Иньва - та уже много понимает и все спрашивает: как это зовется, а как то. Скажут ей, а она, гляди, - запомнила!

К Оверке Иньва близко подходить страшится; он для нее, как был, так и остался богом Амбором. И про этого своего бога она без конца слушать может. Степанка ей рассказывает, а она - что понимает, что нет, а слушает.

Молодцы видят, - Степанка с Иньвой сидят, толкуют об чем-то, смеются:

- Степанка себе невесту нашел - чудилу лесную!

Степанка сердится, готов в драку полезть, а те не унимаются:

- Гляди за невестой - на Оверку глаза пялит.

А Оверьяну и дела нет до маленькой лесной девушки: у него дел по горло. Потянулись к высокому берегу Кол-вы утлые лодчонки, груженные все тем же товаром - шкурами волчьими, лисьими, собольими… По узким тропам бредут из лесу низкорослые люди - несут дань новгородцам. И всякий день перед заходом солнца Оверка с товарищами принимают, считают, укладывают мягкую рухлядь. Богатство скопилось немалое. Новгородцы радовались, что привезут в свой вольный город столько добра.

Никогда еще Михалка не владел таким добром, какое теперь приходилось на его долю. А все еще не знал, хватит ли ему, чтобы засватать Олюшку.

Однажды в послеобеденный час, когда молодцы полегли отдыхать под могучими деревьями, Степанка сказал:

- Гляньте на небо.

Побратенники подняли головы - небо как небо, обычное для здешних мест, высокое, зеленоватое.

- Осень близится, - задумчиво сказал Михалка. - Домой пора.

- Вот то-то что не домой, - отозвался Оверка. Побратенники так и привскочили.

- Неужто мы в этом лешем краю зимовать станем?

- Видно, так, - помолчав, сказал Оверьян. - С весенней водой двинемся, а сейчас… избы рубить надо, да не одну - три поставим.

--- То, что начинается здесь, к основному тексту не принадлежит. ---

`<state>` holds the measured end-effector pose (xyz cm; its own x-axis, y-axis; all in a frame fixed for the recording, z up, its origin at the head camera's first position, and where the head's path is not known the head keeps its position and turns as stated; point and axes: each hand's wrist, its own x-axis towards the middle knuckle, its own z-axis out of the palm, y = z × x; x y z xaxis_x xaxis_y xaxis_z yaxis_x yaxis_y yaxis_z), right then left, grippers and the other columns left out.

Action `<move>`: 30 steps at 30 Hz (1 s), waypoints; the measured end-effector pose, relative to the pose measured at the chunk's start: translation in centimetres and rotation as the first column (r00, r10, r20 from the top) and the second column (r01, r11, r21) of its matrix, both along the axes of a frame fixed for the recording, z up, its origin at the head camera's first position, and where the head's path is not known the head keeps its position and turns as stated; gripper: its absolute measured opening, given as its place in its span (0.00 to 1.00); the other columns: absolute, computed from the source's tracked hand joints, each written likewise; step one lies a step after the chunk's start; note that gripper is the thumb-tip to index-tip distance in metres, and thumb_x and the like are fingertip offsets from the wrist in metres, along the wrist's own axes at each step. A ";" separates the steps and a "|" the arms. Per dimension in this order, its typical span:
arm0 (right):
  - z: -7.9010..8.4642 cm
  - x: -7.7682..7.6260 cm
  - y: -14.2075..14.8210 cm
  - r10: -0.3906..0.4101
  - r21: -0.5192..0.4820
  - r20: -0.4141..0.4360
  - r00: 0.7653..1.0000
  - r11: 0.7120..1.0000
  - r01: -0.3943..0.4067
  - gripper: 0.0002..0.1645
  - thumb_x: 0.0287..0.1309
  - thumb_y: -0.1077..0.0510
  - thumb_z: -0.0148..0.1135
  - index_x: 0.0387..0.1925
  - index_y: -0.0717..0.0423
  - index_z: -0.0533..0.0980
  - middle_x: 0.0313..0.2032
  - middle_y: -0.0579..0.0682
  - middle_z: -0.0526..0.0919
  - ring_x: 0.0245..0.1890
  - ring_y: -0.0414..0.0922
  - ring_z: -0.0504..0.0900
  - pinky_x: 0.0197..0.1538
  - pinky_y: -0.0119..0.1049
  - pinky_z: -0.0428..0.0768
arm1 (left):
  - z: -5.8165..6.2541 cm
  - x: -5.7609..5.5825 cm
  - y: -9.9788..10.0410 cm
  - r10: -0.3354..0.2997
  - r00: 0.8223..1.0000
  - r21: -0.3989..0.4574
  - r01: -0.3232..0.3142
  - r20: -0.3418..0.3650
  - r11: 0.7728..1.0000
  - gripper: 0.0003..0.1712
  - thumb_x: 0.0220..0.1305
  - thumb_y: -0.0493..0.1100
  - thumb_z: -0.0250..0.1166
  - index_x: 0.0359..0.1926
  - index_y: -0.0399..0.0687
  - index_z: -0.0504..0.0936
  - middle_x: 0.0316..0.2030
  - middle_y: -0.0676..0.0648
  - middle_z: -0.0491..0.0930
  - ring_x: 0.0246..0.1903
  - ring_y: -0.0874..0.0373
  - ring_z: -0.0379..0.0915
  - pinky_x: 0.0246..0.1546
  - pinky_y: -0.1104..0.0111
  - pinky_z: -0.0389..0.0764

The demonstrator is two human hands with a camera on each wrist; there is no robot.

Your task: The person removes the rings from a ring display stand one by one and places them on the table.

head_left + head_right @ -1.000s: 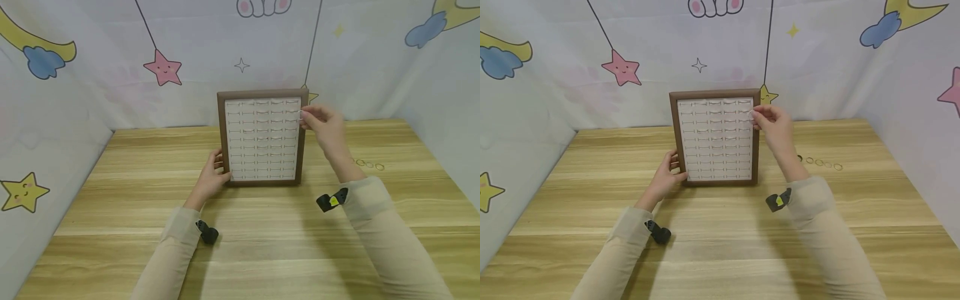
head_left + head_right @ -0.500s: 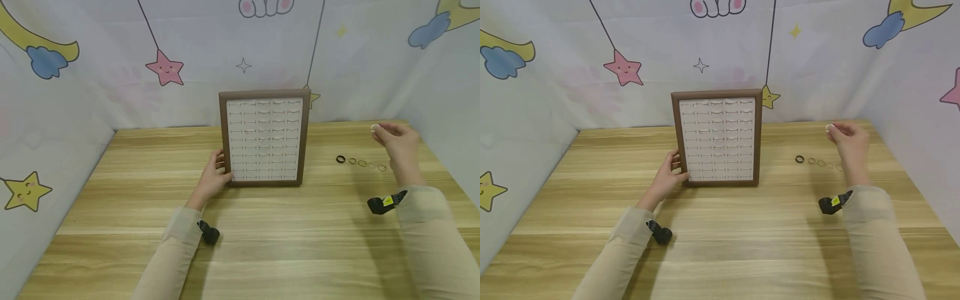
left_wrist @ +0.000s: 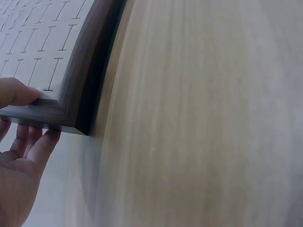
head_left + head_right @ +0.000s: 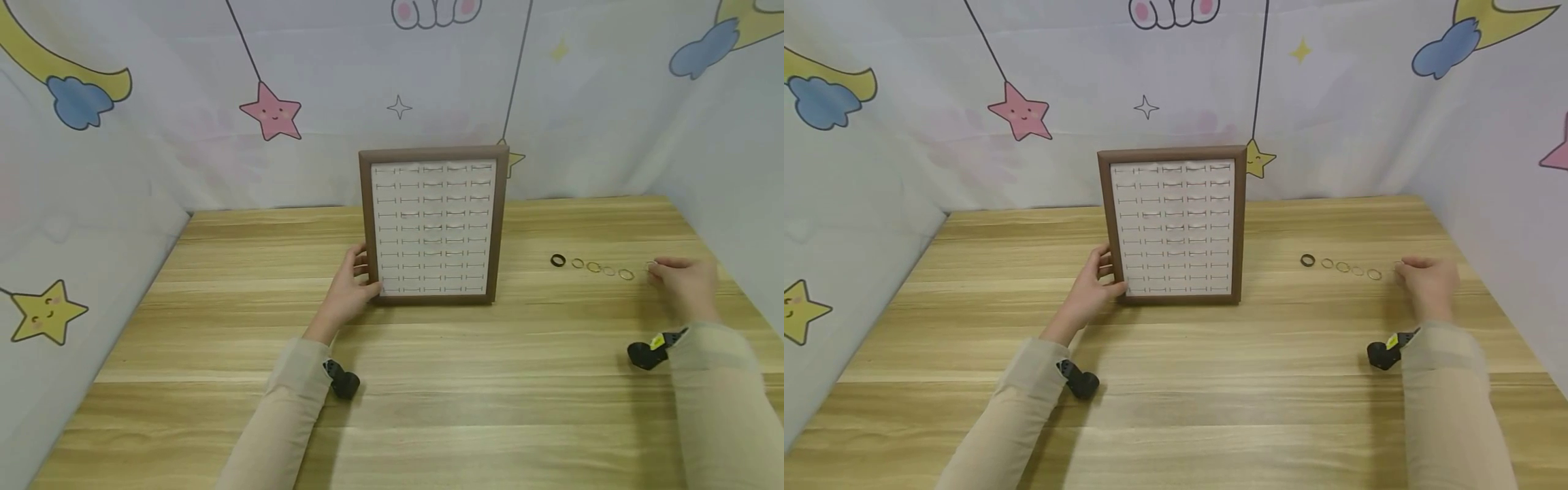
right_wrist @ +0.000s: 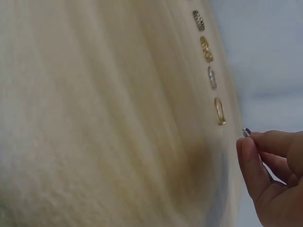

Возроптали было ушкуйники, да такую, видно, власть взял над ними Оверка, что громко-то никто не посмел перечить. А потом, глядишь, и такие разговоры пошли:

- Избы - это правильно, не в землянку же лезть. Избу срубить да каменку сложить, в баньке попариться - чего лучше?

- И повеселели снова новгородцы.


Загрузка...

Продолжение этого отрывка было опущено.